Drama in Design presents a great deal of new information on Rohlfs.2 Each succinct chapter reveals previously unknown details of his life and knits a fascinating tale that well reflects his "glow of enthusiasm" for all his endeavors. The text follows a biographical format-the opening chapters detail Rohlfs's early life and career, the text then explores his creative nature as manifested in furniture, and it closes by outlining his personal and civic efforts.

James fully recounts Rohlfs's acting career and his collaboration with his wife, novelist Anna Katharine Green, topics only briefly mentioned in earlier published information. Rohlfs began his artistic career as a cast-iron stove and furnace designer in New York City while attending night classes at Cooper Union and pursuing his first true passion, acting. Rohlfs's 1877 stage debut was followed by a brief tenure with the Boston Theater Company. Unable to attain significant roles, however, Rohlfs retreated to a design career and continued his self-study in acting-a pattern that continued throughout his early career. By 1880, Rohlfs garnered some respectable reviews and consequently attained roles in traveling performances and held the lead role in several of his own productions. Critics responded equivocally to his later performances, citing his "peculiar interpretation" and display of "real dramatic power" (p. 29). The same assessment might be made of his furniture, which suggests the intimate and heretofore undocumented association between Rohlfs's theatrical and furniture-making careers; drama was essential to both.

James chronicles Rohlfs's cabinetmaking career from the earliest indications of his interest in furniture in 1887 through the development and growth of his company. Rohlfs initially made furniture for his own apartment, but interest in his creations resulted in numerous commissions. Rohlfs soon outgrew his modest attic work area and opened his first shop in Buffalo, where he and his family had settled in the late 1880s.

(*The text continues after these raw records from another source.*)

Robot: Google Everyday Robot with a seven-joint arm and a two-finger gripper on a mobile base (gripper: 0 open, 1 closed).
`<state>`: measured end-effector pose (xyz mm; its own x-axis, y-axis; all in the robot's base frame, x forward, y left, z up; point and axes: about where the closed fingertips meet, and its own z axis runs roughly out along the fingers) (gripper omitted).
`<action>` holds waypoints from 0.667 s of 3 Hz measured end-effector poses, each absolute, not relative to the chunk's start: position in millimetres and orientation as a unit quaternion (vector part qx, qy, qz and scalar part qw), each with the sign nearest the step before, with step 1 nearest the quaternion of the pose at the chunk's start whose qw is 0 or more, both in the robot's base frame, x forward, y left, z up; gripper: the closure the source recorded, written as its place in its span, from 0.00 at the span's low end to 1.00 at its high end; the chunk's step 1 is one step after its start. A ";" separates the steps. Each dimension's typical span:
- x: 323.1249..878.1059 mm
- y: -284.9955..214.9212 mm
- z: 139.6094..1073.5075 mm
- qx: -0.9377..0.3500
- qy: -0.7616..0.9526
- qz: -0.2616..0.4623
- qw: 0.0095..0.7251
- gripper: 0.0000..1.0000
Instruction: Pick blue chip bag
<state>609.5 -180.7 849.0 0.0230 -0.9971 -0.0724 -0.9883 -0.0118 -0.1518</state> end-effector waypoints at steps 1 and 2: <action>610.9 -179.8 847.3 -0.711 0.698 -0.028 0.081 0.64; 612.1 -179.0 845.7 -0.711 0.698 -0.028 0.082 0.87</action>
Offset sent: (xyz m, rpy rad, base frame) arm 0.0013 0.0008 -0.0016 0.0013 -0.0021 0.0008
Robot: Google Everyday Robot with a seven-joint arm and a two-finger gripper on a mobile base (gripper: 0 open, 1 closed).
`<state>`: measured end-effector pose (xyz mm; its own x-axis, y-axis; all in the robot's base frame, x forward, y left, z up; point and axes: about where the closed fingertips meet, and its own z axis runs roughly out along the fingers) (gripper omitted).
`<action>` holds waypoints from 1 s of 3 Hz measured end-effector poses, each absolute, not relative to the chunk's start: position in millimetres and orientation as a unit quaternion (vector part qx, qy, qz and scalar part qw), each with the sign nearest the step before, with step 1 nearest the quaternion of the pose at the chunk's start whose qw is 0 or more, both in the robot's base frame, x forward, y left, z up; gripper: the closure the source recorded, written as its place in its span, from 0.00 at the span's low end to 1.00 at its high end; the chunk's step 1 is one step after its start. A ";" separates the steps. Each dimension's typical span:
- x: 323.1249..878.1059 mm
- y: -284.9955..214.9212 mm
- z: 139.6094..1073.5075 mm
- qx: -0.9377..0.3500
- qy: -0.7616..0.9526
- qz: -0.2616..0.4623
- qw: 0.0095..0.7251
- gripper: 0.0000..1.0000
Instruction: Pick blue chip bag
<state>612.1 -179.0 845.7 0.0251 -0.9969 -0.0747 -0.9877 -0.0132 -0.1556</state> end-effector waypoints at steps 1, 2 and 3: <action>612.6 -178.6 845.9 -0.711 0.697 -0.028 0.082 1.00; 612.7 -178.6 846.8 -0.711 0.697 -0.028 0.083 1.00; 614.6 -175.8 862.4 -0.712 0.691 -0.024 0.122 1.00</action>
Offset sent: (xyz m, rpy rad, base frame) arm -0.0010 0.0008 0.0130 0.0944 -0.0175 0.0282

"The Sign of the Saw," the most extensive chapter in the book, explores the production of Rohlfs's furniture, its distinguishing characteristics, and the international recognition it achieved. When Rohlfs's business expanded, he no longer constructed the works but limited his role to designing furniture. He continued, however, to assert his artistic philosophy in the production process. He referred to his workmen as "fellow-laborers" and believed their sentiments were integral to the manufacture of the work: "to produce artistic furniture," he said, "they 'must be in sympathy and work with the feeling that they are part of the plan'" (p. 57). Unlike his contemporaries, Rohlfs maintained a close relationship with the fabrication of the object. After he completed the initial design, a scale model of the object was presented to Rohlfs for approval. The manufacturing process included hand and machine labor and resulted in aesthetically unusual, even whimsical, forms, distinguished by Rohlfs's sinuous motifs. Similar processes and enthusiasm were part of the production scheme for other wares by Rohlfs, such as lamps and chafing dishes.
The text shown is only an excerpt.